ACTIVITY: Everything from the first line of the data below through the line that contains "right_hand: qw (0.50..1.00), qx" should be written out exactly, please, and nothing more; the pictures stay out.

DATA SECTION:
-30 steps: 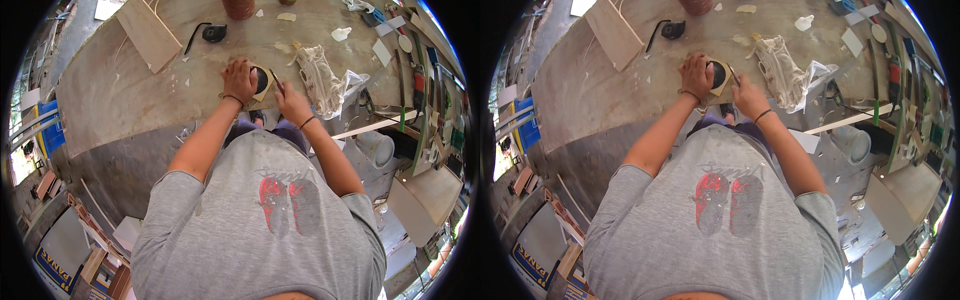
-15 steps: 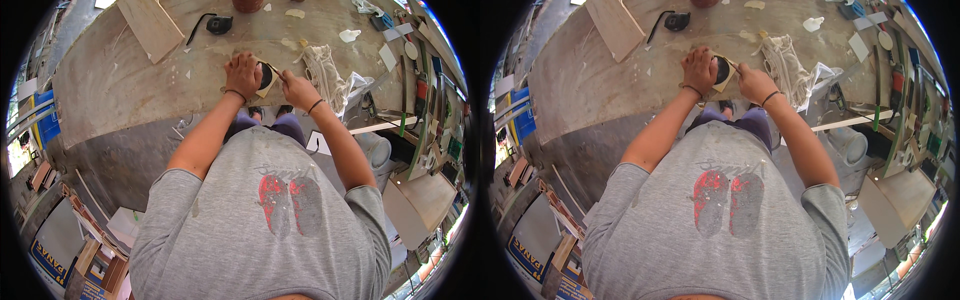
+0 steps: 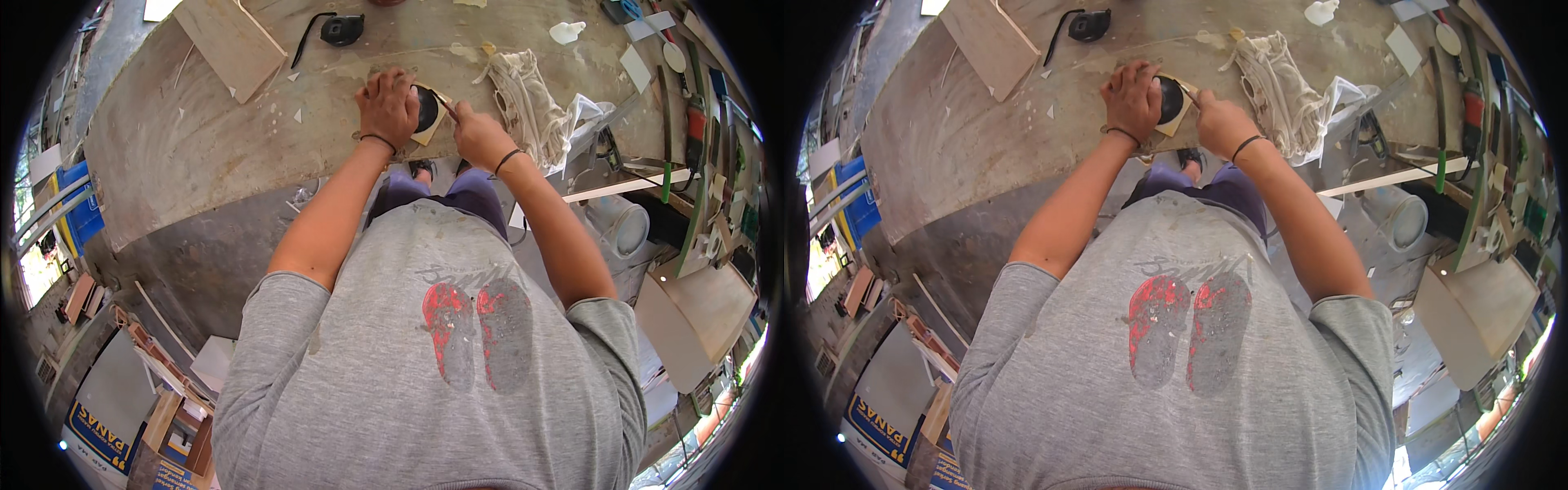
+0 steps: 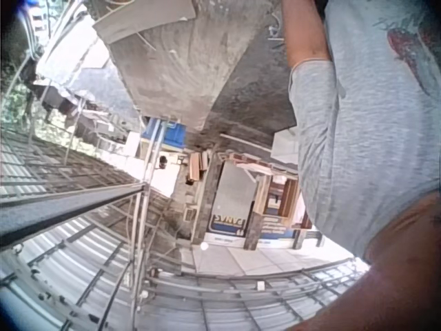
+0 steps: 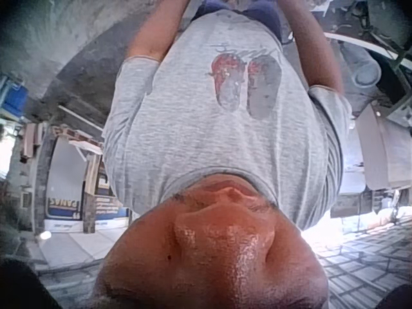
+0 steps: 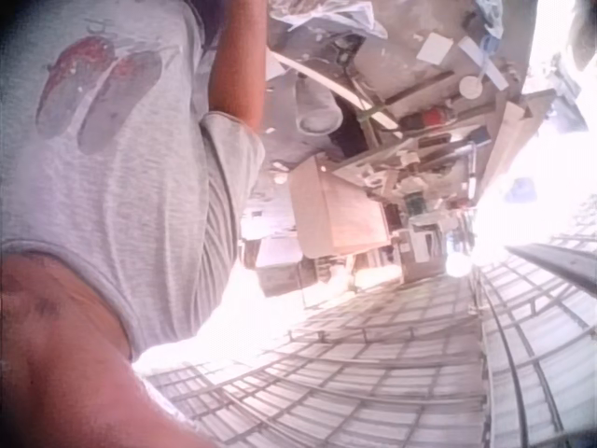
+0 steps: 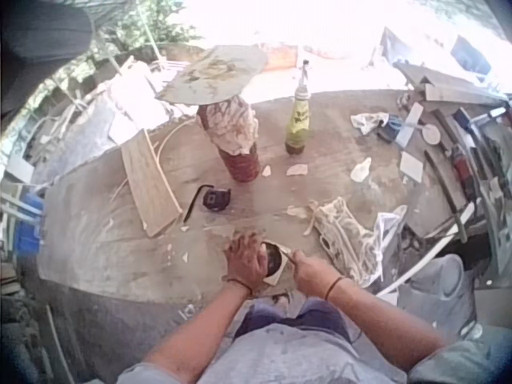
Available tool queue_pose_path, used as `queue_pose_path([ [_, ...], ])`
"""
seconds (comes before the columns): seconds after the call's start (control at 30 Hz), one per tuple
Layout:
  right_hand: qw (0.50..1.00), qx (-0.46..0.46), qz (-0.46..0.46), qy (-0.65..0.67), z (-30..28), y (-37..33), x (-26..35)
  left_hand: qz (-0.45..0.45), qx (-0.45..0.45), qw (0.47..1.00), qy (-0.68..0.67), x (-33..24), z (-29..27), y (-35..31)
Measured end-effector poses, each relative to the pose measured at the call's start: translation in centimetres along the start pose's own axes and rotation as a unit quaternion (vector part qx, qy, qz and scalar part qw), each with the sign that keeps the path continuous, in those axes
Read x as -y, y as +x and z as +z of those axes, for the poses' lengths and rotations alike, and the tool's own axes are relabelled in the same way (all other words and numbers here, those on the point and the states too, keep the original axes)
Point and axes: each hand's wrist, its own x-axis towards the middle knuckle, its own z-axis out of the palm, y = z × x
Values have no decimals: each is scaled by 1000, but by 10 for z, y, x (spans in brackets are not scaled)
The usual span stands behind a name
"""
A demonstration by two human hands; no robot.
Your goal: The person applies adhesive from a bottle to a small piece of leather, presses the leather onto a wooden square base containing a circular component, and uses a blade to trim the excess leather from the edges of the base.
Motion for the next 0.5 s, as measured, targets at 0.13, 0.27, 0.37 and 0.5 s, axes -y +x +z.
queue_pose_path([
  [0.13,999,30,40,-6,-3,-4,7,-5,7,1000,-13,-1,-3,1],
  [0.27,997,30,63,25,1,-12,7,-4,7,1000,-13,-2,-2,2],
  [0.37,998,4,46,49,11,-14,1,-4,7,1000,-11,-2,-1,2],
  [0.5,996,-44,33,76,27,-21,-1,8,-5,1000,-13,2,3,2],
])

SOLUTION TO THIS PROBLEM:
-30 steps: 
-15 steps: 
+0 steps: 
+0 steps: 
+0 steps: 
+0 steps: 
+0 steps: 
Available tool queue_pose_path, used as `queue_pose_path([ [_, ...], ])`
"""
seconds (comes before the columns): seconds after the call's start (control at 30 Hz), one per tuple
Layout:
  right_hand: qw (0.50..1.00), qx (-0.46..0.46), qz (-0.46..0.46), qy (-0.65..0.67), z (-30..28), y (-37..33), x (-26..35)

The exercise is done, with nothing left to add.